Para as cidades portuárias, onde os navios convivem com moradores, indústria, empresas e turismo, a poluição tem motivado os cidadãos a agir. O ambientalismo local empurrou os portos para se abrirem às cidades, promovendo o desenvolvimento de economias circulares e ecologia industrial.
Muitos portos lançaram projetos de transição energética, com o objetivo de transformar as relações cidade-porto. A zona portuária está a revelar-se um excelente cenário para experimentar novas práticas alicerçadas numa maior cooperação entre os intervenientes locais.
Em La Rochelle, por exemplo, as questões ambientais e energéticas proporcionaram uma oportunidade para iniciar uma discussão compartilhada e colaborativa sobre o futuro da área metropolitana. O projeto La Rochelle Zero Carbon Territory, onde a maior área urbana pretende se tornar neutra em carbono até 2040, a transição energética está sendo realizada por meio de um planejamento conjunto entre a cidade e seu porto. O porto se comprometeu com iniciativas que limitam seu impacto ambiental e energético, ao mesmo tempo em que traz benefícios à economia local.
Em Le Havre, como em Bordeaux e em outros lugares, essa interconexão cidade-porto está sendo fortalecida pela combinação de desafios relacionados à energia e oportunidades digitais.
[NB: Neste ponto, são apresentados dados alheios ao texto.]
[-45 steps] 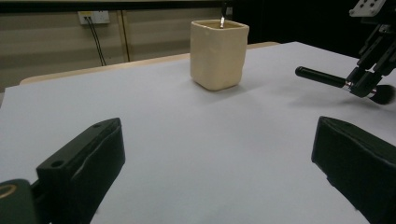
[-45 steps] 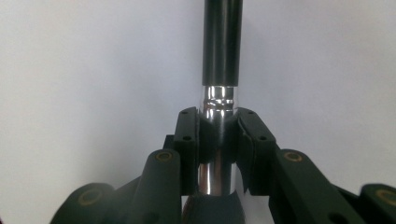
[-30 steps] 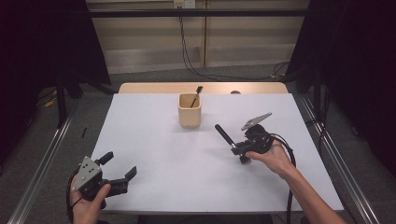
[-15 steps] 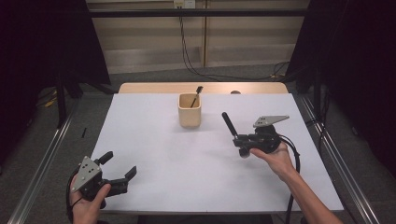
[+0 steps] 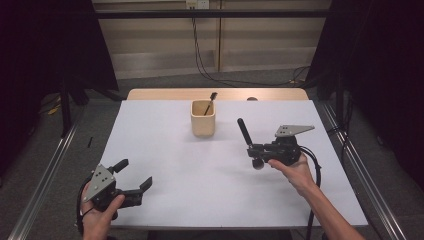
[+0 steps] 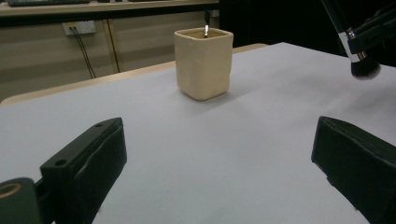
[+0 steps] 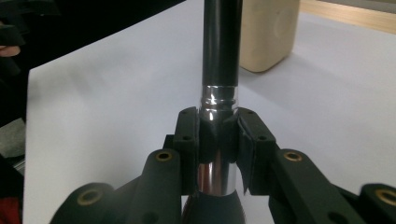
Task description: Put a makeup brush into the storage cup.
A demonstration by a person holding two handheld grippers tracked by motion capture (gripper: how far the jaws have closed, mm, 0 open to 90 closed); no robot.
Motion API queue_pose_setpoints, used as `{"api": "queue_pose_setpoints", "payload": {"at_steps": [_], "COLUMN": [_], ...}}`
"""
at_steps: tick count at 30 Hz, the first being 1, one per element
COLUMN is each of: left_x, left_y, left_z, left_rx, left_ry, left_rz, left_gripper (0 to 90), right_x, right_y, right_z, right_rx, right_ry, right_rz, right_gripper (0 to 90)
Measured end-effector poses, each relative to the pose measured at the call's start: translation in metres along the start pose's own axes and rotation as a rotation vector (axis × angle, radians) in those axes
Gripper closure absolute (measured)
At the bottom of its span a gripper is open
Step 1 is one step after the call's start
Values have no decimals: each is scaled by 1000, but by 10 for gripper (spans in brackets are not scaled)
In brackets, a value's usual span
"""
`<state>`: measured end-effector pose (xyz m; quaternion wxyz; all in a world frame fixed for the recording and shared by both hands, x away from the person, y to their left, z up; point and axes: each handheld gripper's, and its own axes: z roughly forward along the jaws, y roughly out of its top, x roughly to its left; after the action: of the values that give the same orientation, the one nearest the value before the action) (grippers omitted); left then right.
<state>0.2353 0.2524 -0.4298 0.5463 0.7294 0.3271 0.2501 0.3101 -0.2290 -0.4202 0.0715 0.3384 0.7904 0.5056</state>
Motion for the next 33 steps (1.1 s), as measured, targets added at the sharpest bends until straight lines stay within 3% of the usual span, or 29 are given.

Com o tempo, isso deve levar ao nascimento de "cidades portuárias inteligentes" (conectando "cidades inteligentes" com os "portos do futuro"), para um "novo modelo de áreas portuárias urbanas e industriais, mescladas pela inovação".
O telhado da base submarina no porto de La Rochelle foi equipado com 7.580 painéis solares em 2018. Crédito:Olivier Benoît, autor fornecido
Tornar os portos o local da energia moderna Embora o desafio ambiental seja claramente enorme e complicado, essa transição energética nos dá a oportunidade de reinterpretar os portos como laboratórios e testar novas práticas e tecnologias. Caso em questão:o Porto de Roterdã diminuiu seu CO
2 emissões em 27% entre 2016 e 2020.
Os portos sempre foram vitrines da revolução industrial, com a chegada do vapor, hélices e depois cascos metálicos. Muitas vezes apresentam a mais recente tecnologia relacionada à energia, como mostra a pintura do porto de Le Havre, de Camille Pissarro.
Agora cabe a eles manter vivo esse legado, como verdadeiras portas de entrada para uma economia mais durável e resiliente.